What is needed.
This exercise asks for the entries to be repeated exactly, without their images.

□ □ □

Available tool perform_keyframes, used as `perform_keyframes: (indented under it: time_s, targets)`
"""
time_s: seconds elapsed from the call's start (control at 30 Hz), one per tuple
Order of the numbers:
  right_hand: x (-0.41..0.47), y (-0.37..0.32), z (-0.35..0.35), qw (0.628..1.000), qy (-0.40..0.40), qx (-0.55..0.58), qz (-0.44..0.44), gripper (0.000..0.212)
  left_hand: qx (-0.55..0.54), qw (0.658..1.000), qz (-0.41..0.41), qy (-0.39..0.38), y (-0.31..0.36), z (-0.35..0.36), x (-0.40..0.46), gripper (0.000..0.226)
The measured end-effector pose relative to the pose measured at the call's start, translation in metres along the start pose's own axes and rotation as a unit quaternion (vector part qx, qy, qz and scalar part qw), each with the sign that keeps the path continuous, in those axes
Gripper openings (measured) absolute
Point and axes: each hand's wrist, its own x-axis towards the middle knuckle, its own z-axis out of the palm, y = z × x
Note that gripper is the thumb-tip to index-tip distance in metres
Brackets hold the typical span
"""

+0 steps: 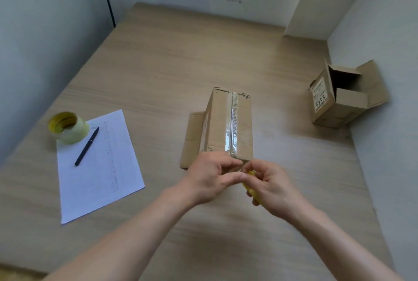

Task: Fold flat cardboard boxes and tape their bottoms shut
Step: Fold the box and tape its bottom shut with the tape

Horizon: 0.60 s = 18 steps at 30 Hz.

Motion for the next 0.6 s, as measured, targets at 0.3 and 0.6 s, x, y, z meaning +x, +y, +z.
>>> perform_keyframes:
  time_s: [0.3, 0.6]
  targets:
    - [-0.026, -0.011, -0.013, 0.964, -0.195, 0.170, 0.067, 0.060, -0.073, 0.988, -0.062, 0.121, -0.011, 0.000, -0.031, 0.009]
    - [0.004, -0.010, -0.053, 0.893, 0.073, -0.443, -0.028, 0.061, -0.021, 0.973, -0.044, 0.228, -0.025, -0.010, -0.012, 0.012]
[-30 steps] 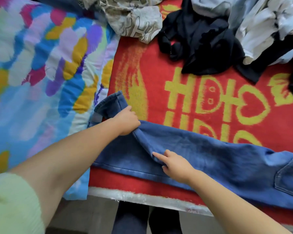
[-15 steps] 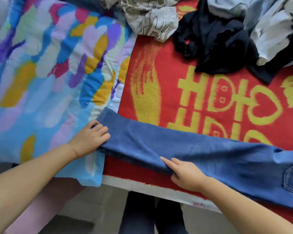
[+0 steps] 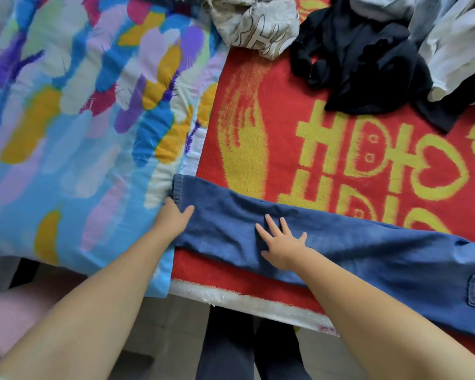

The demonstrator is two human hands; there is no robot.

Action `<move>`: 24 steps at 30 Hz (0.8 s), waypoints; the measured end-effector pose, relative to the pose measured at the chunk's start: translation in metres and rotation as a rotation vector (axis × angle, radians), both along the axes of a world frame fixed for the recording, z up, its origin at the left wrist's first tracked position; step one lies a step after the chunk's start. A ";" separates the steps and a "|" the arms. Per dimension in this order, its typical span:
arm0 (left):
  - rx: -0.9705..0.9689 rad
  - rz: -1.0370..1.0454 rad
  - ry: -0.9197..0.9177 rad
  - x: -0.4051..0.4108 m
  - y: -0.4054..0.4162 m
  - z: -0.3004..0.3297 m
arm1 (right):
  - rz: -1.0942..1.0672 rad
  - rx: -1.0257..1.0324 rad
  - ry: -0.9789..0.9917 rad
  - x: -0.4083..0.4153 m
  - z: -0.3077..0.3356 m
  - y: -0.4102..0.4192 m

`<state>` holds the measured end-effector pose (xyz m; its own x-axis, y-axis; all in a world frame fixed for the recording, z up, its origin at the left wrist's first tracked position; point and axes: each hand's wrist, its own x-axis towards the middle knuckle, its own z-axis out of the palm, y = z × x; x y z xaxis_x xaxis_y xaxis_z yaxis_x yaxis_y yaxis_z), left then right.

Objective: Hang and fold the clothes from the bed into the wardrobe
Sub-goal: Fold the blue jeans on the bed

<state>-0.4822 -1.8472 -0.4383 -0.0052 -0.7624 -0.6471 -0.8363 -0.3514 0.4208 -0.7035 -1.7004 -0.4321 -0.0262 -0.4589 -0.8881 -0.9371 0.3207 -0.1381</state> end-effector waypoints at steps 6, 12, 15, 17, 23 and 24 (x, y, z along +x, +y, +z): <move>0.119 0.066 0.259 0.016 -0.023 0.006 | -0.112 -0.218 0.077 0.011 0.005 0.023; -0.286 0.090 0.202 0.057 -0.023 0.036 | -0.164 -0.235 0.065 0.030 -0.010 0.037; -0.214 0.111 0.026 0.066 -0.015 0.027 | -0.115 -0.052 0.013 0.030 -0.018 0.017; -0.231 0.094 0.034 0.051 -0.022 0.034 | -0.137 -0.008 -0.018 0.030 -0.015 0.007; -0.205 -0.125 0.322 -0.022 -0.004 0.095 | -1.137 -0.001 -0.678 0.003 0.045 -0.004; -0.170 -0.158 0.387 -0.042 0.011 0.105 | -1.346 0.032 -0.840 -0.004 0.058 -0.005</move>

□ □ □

Exercise solution.
Available tool perform_keyframes, used as `perform_keyframes: (indented under it: time_s, targets)`
"""
time_s: seconds elapsed from the call's start (control at 30 Hz), one per tuple
Order of the numbers:
  right_hand: x (-0.41..0.47), y (-0.37..0.32), z (-0.35..0.35), qw (0.628..1.000), qy (-0.40..0.40), qx (-0.55..0.58), qz (-0.44..0.44), gripper (0.000..0.212)
  left_hand: qx (-0.55..0.54), qw (0.658..1.000), qz (-0.41..0.41), qy (-0.39..0.38), y (-0.31..0.36), z (-0.35..0.36), x (-0.40..0.46), gripper (0.000..0.226)
The measured end-effector pose relative to the pose measured at the call's start, translation in metres along the start pose's own axes and rotation as a unit quaternion (vector part qx, qy, qz and scalar part qw), each with the sign that keeps the path continuous, in those axes
Gripper openings (measured) absolute
Point and axes: each hand's wrist, its own x-axis towards the middle knuckle, its own z-axis out of the palm, y = z × x
Note that gripper is the thumb-tip to index-tip distance in metres
Brackets hold the typical span
"""

+0 steps: 

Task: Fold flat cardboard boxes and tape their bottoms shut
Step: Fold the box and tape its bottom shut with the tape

Horizon: 0.60 s = 18 steps at 30 Hz.

Motion for the next 0.6 s, as measured, targets at 0.3 and 0.6 s, x, y, z meaning +x, +y, +z.
>>> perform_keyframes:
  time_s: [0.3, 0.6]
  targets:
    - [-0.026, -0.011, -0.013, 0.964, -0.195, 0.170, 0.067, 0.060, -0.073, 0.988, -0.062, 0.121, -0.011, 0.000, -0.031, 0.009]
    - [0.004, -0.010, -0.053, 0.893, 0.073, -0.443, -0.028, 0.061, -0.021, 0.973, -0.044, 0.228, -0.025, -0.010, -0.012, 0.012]
[-30 steps] 
[-15 steps] 
[+0 steps] 

The demonstrator is two human hands; there is no robot.

Action `<move>`: 24 steps at 30 Hz (0.8 s), waypoints; the measured end-effector pose, relative to the pose measured at the chunk's start: translation in metres and rotation as a rotation vector (axis × angle, radians), both along the axes of a world frame fixed for the recording, z up, its origin at the left wrist's first tracked position; step one lies a step after the chunk's start. A ";" separates the steps and a "|" the arms. Per dimension in this order, its typical span:
arm0 (left):
  - rx: -0.9705..0.9689 rad
  - rz: -1.0370..1.0454 rad
  - ry: -0.9197..0.9177 rad
  - x: -0.4051..0.4108 m
  - y: -0.4054..0.4162 m
  - z: -0.3004..0.3297 m
arm1 (right):
  - rz: -1.0942..1.0672 rad
  - rx: -1.0257..1.0324 rad
  - ry: -0.9789..0.9917 rad
  - x: -0.4083..0.4153 m
  - z: -0.3077..0.3356 m
  - y: -0.4102..0.4192 m

`<state>` holds the measured end-effector pose (xyz m; its own x-axis, y-axis; all in a world frame fixed for the recording, z up, its origin at the left wrist's first tracked position; point and axes: each hand's wrist, its own x-axis towards the middle knuckle, its own z-axis out of the palm, y = z × x; x y z xaxis_x xaxis_y xaxis_z yaxis_x yaxis_y yaxis_z), left then right.

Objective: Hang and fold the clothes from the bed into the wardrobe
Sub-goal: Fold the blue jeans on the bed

<state>-0.4822 -1.8472 -0.4383 -0.0052 -0.7624 -0.6471 -0.8363 -0.3514 0.4208 -0.7035 -1.7004 -0.4321 -0.0262 -0.4589 -0.8881 -0.9371 0.3207 -0.1381</state> end-effector waypoints at steps 6, 12, 15, 17, 23 and 24 (x, y, z along +x, +y, +z): <move>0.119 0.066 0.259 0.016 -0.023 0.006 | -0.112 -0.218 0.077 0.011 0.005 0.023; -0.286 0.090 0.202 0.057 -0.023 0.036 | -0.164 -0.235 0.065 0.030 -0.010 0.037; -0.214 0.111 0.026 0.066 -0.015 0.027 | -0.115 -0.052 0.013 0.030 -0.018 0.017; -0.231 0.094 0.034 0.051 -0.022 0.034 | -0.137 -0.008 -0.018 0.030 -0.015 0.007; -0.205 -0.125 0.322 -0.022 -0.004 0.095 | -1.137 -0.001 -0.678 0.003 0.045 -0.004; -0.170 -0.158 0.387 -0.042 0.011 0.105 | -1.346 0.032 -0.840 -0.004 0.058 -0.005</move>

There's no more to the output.